(WORK ITEM): Reproduce, with no edits, the line that contains "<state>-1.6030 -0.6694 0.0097" and all the lines that follow it, ending with the last line of the records.

==== INFORMATION SUPPLIED ====

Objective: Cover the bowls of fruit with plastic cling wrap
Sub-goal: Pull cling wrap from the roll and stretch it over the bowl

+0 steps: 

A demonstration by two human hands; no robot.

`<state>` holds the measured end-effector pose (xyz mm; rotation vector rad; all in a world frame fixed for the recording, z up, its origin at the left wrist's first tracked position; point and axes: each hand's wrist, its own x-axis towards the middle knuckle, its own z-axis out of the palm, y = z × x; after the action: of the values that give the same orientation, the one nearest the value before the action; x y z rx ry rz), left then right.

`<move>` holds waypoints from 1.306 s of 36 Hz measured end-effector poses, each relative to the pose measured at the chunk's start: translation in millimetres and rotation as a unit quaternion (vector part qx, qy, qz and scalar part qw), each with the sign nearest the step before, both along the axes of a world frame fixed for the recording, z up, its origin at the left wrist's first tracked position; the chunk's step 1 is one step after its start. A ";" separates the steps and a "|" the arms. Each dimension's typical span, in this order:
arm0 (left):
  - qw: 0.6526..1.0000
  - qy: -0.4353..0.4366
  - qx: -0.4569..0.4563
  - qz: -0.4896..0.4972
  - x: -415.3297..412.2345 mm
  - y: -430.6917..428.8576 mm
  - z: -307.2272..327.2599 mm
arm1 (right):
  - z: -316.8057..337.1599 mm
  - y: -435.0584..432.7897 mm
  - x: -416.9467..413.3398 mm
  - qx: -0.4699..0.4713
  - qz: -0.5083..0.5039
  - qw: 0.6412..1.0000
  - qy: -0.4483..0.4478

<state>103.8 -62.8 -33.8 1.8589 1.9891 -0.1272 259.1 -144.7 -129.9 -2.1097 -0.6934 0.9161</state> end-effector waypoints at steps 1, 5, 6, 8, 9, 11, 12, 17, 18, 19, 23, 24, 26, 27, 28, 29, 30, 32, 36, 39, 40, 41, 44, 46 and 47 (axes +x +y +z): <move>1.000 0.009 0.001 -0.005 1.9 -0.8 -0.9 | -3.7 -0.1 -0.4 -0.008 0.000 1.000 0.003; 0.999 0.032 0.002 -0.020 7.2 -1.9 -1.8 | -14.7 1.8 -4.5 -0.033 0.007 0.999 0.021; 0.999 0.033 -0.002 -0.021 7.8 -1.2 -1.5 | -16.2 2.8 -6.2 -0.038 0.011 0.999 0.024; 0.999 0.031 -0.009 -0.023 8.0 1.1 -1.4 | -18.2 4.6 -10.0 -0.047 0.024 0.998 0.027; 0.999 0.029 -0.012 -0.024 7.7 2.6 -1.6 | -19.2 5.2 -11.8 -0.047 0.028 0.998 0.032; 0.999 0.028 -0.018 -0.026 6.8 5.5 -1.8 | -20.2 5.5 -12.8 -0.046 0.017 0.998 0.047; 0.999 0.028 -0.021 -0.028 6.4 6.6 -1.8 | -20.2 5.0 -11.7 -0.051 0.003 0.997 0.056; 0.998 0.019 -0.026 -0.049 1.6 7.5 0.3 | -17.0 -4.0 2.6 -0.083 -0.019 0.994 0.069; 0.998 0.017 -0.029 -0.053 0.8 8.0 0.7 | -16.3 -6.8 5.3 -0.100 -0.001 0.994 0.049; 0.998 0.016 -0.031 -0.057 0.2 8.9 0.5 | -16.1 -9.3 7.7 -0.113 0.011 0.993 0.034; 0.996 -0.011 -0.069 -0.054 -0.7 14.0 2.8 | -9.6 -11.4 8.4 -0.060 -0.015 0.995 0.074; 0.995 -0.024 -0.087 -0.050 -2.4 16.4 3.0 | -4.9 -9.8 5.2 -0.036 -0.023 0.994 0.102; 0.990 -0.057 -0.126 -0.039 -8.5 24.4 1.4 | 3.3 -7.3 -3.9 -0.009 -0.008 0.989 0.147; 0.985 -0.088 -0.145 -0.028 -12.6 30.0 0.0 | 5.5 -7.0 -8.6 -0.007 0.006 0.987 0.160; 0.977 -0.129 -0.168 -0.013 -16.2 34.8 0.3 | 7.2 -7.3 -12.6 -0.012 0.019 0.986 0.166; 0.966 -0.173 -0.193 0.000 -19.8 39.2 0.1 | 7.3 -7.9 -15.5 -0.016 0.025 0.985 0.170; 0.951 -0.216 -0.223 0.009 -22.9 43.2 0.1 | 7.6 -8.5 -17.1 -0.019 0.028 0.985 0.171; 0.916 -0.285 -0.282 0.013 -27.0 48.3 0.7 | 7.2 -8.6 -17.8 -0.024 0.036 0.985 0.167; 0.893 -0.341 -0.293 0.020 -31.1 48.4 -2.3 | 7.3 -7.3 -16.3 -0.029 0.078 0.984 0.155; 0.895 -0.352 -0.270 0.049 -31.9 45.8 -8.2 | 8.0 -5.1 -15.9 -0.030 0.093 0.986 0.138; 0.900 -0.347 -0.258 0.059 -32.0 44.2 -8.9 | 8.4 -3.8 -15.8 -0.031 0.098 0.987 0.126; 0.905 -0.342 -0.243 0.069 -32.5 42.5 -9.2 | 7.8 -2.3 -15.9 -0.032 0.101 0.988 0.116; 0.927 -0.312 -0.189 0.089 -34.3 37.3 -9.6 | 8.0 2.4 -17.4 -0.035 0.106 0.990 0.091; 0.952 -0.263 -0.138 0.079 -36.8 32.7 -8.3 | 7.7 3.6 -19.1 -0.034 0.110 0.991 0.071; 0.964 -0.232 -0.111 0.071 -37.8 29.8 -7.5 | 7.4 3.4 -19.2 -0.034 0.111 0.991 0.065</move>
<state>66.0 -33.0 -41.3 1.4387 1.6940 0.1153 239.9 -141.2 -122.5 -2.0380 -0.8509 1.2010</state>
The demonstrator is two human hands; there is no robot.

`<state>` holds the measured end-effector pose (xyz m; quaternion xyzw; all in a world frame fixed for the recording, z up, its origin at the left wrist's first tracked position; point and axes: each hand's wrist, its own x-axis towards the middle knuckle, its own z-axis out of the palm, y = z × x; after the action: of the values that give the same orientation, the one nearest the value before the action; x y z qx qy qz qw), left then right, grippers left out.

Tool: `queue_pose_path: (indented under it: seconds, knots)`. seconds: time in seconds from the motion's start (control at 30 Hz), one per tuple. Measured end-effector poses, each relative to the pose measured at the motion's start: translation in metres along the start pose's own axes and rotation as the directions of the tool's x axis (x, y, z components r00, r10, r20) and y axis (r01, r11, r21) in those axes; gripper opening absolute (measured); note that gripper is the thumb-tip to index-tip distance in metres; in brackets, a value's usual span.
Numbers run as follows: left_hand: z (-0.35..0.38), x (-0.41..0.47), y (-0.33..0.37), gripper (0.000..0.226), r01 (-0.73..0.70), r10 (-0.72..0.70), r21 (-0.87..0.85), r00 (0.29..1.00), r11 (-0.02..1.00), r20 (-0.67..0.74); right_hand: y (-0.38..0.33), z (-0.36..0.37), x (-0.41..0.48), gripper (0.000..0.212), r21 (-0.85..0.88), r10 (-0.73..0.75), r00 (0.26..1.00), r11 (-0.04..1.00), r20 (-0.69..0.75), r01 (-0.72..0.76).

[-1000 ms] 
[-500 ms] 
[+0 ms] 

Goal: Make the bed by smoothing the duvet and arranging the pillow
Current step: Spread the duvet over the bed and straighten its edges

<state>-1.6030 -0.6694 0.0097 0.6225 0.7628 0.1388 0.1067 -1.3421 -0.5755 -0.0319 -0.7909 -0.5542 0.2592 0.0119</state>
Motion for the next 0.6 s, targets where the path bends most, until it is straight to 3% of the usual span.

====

(EXPECTED OUTPUT):
<state>-1.6030 -0.6694 0.0097 0.6225 0.7628 0.1388 0.1067 -1.3421 -0.5755 -0.0319 -0.7909 -0.5542 0.2592 0.0119</state>
Motion for the next 0.6 s, targets where the path bends most, until it is straight to 3% of the usual span.

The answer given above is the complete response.